Anonymous or not? -Pakistan Press Foundation (PPF)

Paksitan Press Foundtion

Anonymous or not?

By: Asna Ali

Before social media became such a pervasive presence in our internet lives online browsing was – for the most part – an anonymous experience.

Users were wary of giving out their personal information and it was recommended by most online security experts that even email addresses or instant messenger accounts should not contain one’s real name or other identifiers.

The internet was populated by nameless and faceless entities that hid behind their computer screens and used their online time to indulge in activities and interests considered too risqué or strange for their real lives.

Interest groups, message boards and blogs contained no holds barred discussions with commenter’s spewing bigoted, racist or otherwise inappropriate points of view without any fear of recrimination beyond having their grammar corrected by someone.

Fast forward to 2012 and our digital lives have gone through a 180 degree change.

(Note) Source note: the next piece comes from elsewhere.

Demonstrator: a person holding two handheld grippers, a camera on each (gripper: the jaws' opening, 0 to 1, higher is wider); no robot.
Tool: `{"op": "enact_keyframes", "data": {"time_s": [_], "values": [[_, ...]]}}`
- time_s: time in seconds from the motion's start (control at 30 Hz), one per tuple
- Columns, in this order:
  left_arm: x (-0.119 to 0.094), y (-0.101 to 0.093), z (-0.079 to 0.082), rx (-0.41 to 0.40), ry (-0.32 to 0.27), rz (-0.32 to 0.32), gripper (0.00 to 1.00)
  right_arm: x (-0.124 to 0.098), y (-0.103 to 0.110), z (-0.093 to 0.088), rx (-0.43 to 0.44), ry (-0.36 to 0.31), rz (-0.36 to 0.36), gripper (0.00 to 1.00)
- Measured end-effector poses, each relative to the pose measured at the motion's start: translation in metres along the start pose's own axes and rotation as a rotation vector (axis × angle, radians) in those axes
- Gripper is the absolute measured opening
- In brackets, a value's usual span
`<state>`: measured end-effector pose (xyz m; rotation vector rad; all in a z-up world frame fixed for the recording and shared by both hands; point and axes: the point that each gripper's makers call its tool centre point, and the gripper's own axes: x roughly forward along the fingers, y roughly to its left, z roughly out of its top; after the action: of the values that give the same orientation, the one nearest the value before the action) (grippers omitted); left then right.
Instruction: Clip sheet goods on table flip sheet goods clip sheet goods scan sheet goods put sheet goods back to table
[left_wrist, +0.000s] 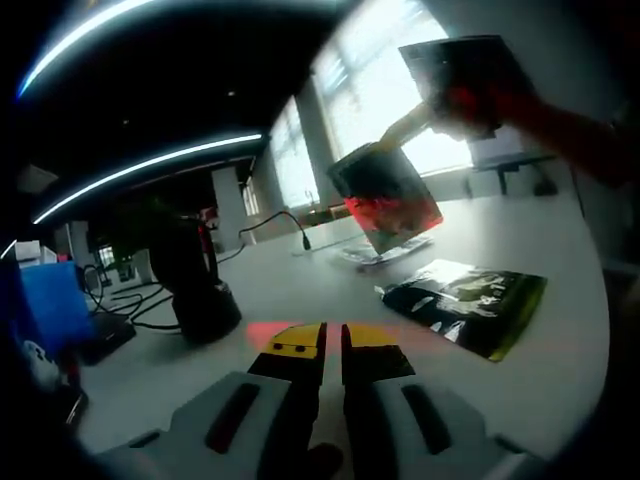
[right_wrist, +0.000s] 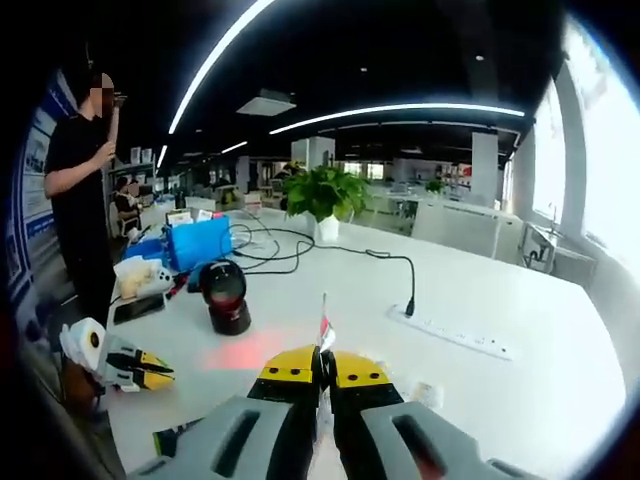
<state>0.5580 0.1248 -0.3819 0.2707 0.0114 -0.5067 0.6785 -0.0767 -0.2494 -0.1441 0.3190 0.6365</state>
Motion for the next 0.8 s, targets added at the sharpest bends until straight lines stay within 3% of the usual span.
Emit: {"op": "enact_keyframes", "data": {"time_s": [0.17,0.5,0.63,0.8], "values": [[0.000,-0.001,0.001,0.004,0.000,0.000,0.00,-0.003,0.002,0.000,0.000,-0.001,0.016,0.00],[0.000,-0.001,0.001,0.006,-0.001,-0.001,0.00,0.007,-0.016,-0.011,-0.009,0.035,-0.016,0.00],[0.000,-0.001,0.001,0.009,0.000,-0.001,0.00,0.014,-0.031,-0.019,-0.121,0.102,-0.073,0.01],[0.000,-0.001,0.000,0.012,0.000,-0.001,0.00,0.025,-0.042,-0.024,-0.213,0.128,-0.117,0.01]]}}
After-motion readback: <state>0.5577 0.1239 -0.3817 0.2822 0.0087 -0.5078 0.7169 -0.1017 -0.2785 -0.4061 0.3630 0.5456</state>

Facebook, Twitter and many other social media websites have turned their users into mini celebrities who take great pleasure in documenting and broadcasting every tiny titbit of their lives for the voyeuristic delight of their ‘friends’ and ‘followers’. The idea of not revealing one’s identity online now seems as foreign as it was the norm in the past.

Unfortunately, the associated concept that the computer screen creates some sort of barrier between the real and digital world has not been let go of.

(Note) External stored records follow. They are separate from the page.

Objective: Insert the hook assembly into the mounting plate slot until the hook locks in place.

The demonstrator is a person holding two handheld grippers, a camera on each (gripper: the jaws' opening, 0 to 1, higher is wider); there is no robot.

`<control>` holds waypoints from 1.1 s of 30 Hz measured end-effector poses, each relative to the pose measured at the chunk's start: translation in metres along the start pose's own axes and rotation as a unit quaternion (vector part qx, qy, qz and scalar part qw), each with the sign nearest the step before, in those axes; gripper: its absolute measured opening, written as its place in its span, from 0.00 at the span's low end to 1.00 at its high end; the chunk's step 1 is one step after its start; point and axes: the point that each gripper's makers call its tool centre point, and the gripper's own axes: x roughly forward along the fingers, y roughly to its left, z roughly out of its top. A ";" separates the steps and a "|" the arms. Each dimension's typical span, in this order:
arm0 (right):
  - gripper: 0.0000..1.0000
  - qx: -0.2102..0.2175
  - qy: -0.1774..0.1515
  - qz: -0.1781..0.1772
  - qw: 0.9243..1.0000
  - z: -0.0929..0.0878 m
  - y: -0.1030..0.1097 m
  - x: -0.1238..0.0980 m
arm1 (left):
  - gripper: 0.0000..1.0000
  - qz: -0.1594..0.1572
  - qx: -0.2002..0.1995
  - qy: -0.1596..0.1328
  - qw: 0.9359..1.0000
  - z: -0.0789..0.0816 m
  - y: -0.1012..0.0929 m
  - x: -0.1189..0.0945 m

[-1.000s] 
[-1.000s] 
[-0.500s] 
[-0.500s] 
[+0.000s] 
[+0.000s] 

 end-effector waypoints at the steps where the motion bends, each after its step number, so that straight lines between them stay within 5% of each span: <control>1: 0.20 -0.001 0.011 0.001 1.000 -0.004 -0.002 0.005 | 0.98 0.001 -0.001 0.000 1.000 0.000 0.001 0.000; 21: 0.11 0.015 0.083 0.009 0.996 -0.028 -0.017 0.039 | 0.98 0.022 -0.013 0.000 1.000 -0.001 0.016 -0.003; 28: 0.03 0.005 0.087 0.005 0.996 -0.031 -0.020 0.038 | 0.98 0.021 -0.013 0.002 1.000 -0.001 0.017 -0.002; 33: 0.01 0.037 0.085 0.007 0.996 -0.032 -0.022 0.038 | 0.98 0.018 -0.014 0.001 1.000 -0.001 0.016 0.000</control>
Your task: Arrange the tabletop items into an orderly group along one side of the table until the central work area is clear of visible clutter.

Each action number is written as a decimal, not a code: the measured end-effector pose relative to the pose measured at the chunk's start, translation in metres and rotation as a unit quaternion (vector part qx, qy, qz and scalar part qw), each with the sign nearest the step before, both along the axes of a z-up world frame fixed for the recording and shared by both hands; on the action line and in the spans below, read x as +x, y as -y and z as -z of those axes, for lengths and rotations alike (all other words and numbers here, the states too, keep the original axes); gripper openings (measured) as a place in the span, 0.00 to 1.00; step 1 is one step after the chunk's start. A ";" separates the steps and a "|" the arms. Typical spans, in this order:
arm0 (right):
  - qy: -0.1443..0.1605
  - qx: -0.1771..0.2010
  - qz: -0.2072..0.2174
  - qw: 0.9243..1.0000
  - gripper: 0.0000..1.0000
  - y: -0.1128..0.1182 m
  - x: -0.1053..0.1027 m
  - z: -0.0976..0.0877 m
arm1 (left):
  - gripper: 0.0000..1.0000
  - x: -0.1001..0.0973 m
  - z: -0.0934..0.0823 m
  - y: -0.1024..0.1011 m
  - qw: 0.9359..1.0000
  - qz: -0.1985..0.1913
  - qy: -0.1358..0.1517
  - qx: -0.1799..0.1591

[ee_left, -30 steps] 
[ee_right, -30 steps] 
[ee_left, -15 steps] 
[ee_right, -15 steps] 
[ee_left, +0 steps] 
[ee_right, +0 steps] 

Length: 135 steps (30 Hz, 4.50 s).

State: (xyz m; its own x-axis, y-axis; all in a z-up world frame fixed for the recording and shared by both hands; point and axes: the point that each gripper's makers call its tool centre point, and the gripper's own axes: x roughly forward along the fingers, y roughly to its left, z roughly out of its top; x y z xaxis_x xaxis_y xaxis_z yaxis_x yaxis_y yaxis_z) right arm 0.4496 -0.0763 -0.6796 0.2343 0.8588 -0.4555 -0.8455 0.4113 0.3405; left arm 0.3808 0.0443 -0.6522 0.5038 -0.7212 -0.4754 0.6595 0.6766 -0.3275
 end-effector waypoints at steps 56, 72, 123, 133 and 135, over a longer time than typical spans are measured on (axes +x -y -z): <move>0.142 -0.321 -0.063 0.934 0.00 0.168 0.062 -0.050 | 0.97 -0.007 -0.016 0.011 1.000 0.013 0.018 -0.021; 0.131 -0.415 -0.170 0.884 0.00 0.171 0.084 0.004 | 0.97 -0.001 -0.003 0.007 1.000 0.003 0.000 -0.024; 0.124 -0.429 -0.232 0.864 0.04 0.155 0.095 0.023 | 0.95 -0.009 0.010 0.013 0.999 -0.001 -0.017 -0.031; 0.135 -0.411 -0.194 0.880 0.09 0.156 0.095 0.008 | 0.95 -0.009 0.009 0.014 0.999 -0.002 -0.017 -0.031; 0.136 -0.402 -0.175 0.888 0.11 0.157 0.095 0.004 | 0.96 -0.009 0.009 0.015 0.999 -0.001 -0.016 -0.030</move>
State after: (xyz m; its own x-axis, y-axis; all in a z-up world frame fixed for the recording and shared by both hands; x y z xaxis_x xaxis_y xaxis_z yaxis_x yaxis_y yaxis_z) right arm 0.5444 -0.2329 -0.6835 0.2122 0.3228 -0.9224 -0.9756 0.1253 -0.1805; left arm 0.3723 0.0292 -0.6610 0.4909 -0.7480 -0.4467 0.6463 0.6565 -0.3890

While many people are willing to pour their hearts and souls out on social media, they are unable to grasp that doing this can have potentially dangerous consequences.

Ask anyone if they would give a detailed play-by-play account of their day to a complete stranger or hand out private pictures to people on the street and the answer will most probably be in the negative; but this concern for safeguarding privacy seems to have evaporated from our internet behaviour.

As online sharing becomes easier, more and more people seem to be caving in to peer pressure or some internal desire to lift the veil from their lives and accumulate as many ‘likes’ as possible for their witty thoughts, heavily edited profile pictures and internet memes.

However, for many individuals, their penchant for inviting the world into their private lives has had negative consequences. Celebrities whose nude pictures have been leaked from under protected email accounts and teachers who have been fired for posting pictures of themselves getting drunk at parties are just some of the victims of over exposure and over sharing.

Despite claims to the contrary, the privacy policies of search engines and social networking websites are shoddy and prone to changes without the consent of their users.

Once content gets posted online, it is outside the control of its creator and taking it down is next to impossible. Even if you delete it, there is no way of knowing if it has been saved by your ISP, a website’s server or by someone else who has seen it.

Social media has enriched our digital lives in a number of ways but it is time to develop a more realistic and responsible approach to using it. It is unwise to assume that online information sharing is a one way street, that somehow what we do and say online cannot come back to haunt us.

The internet may appear to be a black hole down which millions of people can safely dump the details of their lives but it is a black hole that has the potential to regurgitate their secrets.

It seems to be an absurd idea, until it happens and you wake up to find yourself fired, arrested or worse still, the butt of a hilarious meme.